Jeff Doser wants to give conservationists the tools they need to make better decisions. As a postdoctoral researcher in Michigan State University’s  Zipkin Quantitative Ecology Lab in the College of Natural Science (NatSci), he and his team developed a unique model to analyze declining biodiversity and understand the changes occurring within individual species and across broader wildlife communities.

A table giving an overview of the Integrated Community Occupancy Model, which combines multiple data sources that each have separate observation processes and use all data sources together to provide insights on species and biodiversity dynamics.
Overview of the Integrated Community Occupancy Model. The model combines multiple data sources that each have separate observation processes and use all data sources together to provide insights on species and biodiversity dynamics. Credit: Zipkin Quantitative Ecology Lab 

In a new paper, published in Methods in Ecology and Evolution, the team shows how integrating data from multiple species and data sources can take analyses a step further than previous approaches. Their integrated community occupancy model, or ICOM, merges two fields of statistical ecology: data integration and hierarchical community modeling, into a single analytical framework that can reveal how biodiversity patterns and dynamics are changing over space and time.

“By taking a holistic approach, we can make better conservation recommendations,” Doser said. “We can evaluate how species and whole communities are responding to global changes and we can determine which areas to prioritize for conservation.
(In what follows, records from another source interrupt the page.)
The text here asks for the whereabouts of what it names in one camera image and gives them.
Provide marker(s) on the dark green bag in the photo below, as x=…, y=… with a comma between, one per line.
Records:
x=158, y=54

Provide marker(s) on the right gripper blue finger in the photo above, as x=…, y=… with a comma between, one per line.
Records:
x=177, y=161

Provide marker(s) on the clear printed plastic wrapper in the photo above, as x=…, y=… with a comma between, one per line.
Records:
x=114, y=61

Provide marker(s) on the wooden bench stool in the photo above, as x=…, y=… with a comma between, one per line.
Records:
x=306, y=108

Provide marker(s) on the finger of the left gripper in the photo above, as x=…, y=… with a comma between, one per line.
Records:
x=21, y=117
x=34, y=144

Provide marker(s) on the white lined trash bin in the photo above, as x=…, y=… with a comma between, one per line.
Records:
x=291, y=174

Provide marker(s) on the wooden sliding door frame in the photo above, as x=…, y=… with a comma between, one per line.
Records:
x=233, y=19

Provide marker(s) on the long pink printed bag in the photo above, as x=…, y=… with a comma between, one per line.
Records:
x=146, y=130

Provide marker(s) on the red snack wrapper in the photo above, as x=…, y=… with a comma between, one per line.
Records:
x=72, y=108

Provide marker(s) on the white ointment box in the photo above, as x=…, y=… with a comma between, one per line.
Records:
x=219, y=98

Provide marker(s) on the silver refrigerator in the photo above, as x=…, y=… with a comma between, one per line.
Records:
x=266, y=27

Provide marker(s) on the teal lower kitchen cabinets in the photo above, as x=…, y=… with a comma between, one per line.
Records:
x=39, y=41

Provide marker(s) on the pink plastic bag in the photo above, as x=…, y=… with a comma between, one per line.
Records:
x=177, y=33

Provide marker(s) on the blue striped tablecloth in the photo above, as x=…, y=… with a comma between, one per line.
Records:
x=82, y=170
We can also pinpoint locations with insufficient data.”

Image of Jeff Doser standing in a forest
Quantitative ecologist Jeff Doser. Credit: Gabriela Quinlan

To test the new framework, the team used data from a community of 12 foliage-gleaning bird species across the White Mountain National Forest as a case study and compared the results against previous models. Finding enough data to address broad-scale biodiversity questions is often difficult because it can be expensive and logistically challenging to collect data across vast regions. There is often a tradeoff in data collection in which high data quality data can only be obtained in smaller areas and generally over shorter time frames. So Doser and his team combined multiple data sources to account for these complexities.
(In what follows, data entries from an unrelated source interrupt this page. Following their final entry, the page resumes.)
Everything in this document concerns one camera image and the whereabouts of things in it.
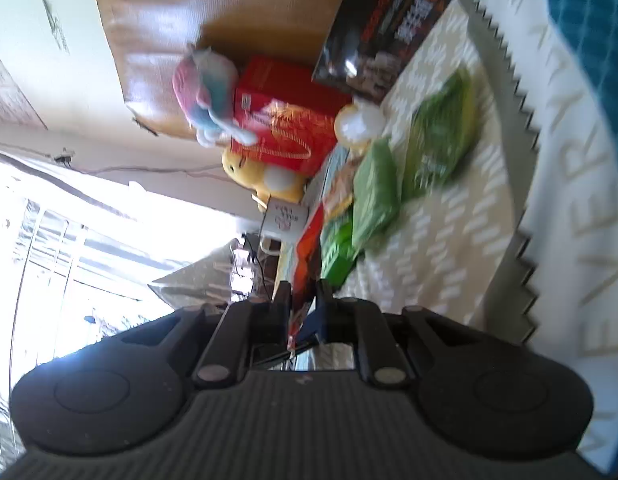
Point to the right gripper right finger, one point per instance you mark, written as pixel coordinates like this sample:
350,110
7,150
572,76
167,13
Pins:
336,317

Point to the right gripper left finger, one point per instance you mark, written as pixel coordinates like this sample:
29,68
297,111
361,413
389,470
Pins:
269,330

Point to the red orange chip bag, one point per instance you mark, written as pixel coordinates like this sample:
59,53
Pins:
304,275

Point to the bright green snack bag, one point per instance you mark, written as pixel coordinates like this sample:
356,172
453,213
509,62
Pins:
338,255

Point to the green snack packet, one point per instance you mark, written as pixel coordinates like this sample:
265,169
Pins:
375,194

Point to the green yellow snack bag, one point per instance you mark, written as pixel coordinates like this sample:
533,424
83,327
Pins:
442,131

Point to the black storage box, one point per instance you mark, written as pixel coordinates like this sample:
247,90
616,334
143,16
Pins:
372,41

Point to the white mug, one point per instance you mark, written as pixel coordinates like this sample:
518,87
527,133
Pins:
284,222

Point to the beige patterned blanket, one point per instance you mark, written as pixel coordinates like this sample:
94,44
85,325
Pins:
445,247

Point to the yellow plush toy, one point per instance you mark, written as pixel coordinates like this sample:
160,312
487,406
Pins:
265,180

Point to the white round plush ball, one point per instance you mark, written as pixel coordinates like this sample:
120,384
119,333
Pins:
357,125

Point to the red gift bag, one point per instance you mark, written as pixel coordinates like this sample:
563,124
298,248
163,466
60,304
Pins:
292,116

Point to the pink blue plush toy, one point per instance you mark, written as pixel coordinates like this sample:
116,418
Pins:
204,84

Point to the white lettered blanket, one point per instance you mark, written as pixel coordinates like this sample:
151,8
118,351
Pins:
569,223

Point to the wooden headboard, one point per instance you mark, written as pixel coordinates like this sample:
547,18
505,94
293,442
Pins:
148,38
“Data integration is one of the most promising approaches for assessing and predicting biodiversity in a changing world,” said senior author Elise Zipkin, associate professor in the NatSci Department of Integrative Biology and director of the Ecology, Evolution, and Behavior Program. “One of the greatest challenges that conservationists face is determining what exactly causes species declines and yet, there is limited data available for most species in most geographic regions.”

Two graphs showing the estimated biodiversity metrics of a community of 12 foliage-gleaning birds in the White Mountain Na-tional Forest.
Estimated biodiversity metrics of a community of 12 foliage-gleaning birds in the White Mountain National Forest using three data sources in an ICOM. Credit: Zipkin Quantitative Ecology Lab 

To benefit from different types of data, Doser used two high quality data sources from two small forest plots and one lower quality source with data available throughout the forest. The case study and simulations showed that the ICOM surpassed its predecessors on many fronts. Compared to single-species analyses, it provided more precise and more accurate estimates of species parameters than analyses that used only one data source. It also generated more accurate biodiversity inferences as compared to previous multi-species models that used only a single data source.

The hope is that this model will lead to similar analyses on other taxonomic groups around the world and better-informed conservation efforts. Zipkin’s lab is already extending this framework to understand how climate change and land-use change are influencing bird and butterfly communities in the United States over the last several decades, with the goal of making forecasts on species distributions into later parts of the century.

For Doser, the research is only part of the work. His commitment to disseminating robust modeling tools has led him down the path of software development. The team recently produced a freely available software package, spOccupancy, to provide researchers and conservation practitioners with the ability to evaluate species trends using state-of-the-art modeling tools, such as the ICOM. The package was introduced in another paper in the journal Methods in Ecology and Evolution.

“Making our models accessible to other researchers and the interested public is important for what we want to accomplish”, Doser said. “Many resource managers have limited training in mathematics and statistics, so it is important to provide accessible tools that they can leverage to achieve conservation goals.  This is the direction my research is heading.”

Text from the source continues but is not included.